**Exercise details:** Print the listing below again from the line that contains "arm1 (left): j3" onward, keeping every line exact and leaving out the lines before it.

**Recorded information:**
──────────

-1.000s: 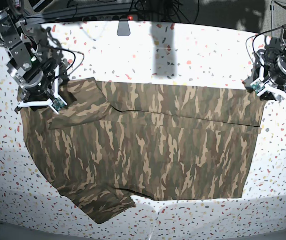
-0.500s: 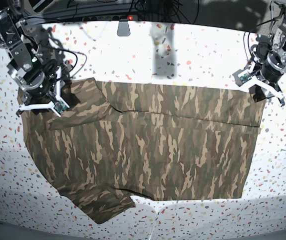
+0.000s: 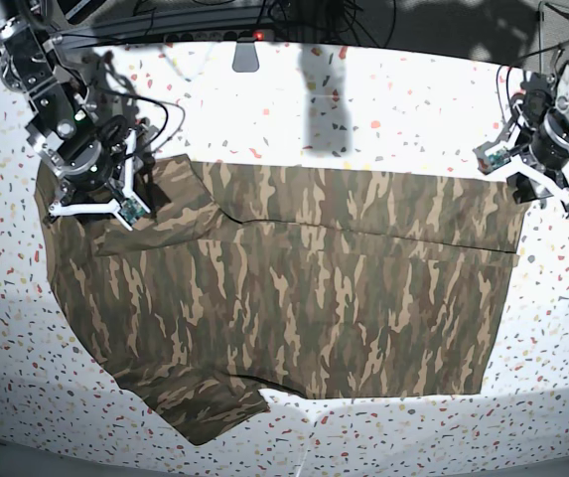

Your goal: Fold the T-shirt properly

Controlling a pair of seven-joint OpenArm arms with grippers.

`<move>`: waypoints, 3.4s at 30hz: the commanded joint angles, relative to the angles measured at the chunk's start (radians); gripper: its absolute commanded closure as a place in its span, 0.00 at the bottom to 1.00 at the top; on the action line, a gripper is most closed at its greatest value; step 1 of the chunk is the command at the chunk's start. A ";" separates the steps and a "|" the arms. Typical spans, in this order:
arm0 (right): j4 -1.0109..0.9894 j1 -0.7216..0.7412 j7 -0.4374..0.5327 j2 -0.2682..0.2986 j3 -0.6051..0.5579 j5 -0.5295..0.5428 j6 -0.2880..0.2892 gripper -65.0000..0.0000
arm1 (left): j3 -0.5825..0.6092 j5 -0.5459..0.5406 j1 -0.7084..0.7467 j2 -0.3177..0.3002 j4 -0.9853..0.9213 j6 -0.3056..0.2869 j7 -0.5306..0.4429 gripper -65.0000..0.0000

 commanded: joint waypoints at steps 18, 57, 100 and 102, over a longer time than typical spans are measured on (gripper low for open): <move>0.272 -0.143 -0.113 0.017 0.011 -0.170 -0.011 0.57 | -0.004 0.000 -0.016 -0.014 -0.045 -0.008 0.031 1.00; -0.013 -0.127 -0.166 0.048 0.011 -0.290 0.007 0.65 | -0.004 0.000 -0.025 -0.015 -0.043 -0.007 0.031 1.00; 0.011 -0.747 -0.014 0.111 0.227 -0.273 -0.357 1.00 | -0.004 -0.279 0.398 -0.190 0.343 0.098 0.383 1.00; 0.011 -0.757 -0.013 0.111 0.227 -0.296 -0.403 1.00 | -0.004 -0.278 0.409 -0.190 0.359 0.098 0.383 1.00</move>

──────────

**Your solution:**
arm1 (left): j3 -0.5825..0.6092 j5 -0.5459..0.5406 j1 -0.7084..0.7467 j2 -0.3177..0.3002 j4 -0.9853..0.9213 j6 -0.3056..0.2869 j7 -0.5306..0.4429 gripper -65.0000..0.0000

 commanded: joint waypoints at steps 18, 57, 100 and 102, over a longer time than typical spans are measured on (gripper low for open): <move>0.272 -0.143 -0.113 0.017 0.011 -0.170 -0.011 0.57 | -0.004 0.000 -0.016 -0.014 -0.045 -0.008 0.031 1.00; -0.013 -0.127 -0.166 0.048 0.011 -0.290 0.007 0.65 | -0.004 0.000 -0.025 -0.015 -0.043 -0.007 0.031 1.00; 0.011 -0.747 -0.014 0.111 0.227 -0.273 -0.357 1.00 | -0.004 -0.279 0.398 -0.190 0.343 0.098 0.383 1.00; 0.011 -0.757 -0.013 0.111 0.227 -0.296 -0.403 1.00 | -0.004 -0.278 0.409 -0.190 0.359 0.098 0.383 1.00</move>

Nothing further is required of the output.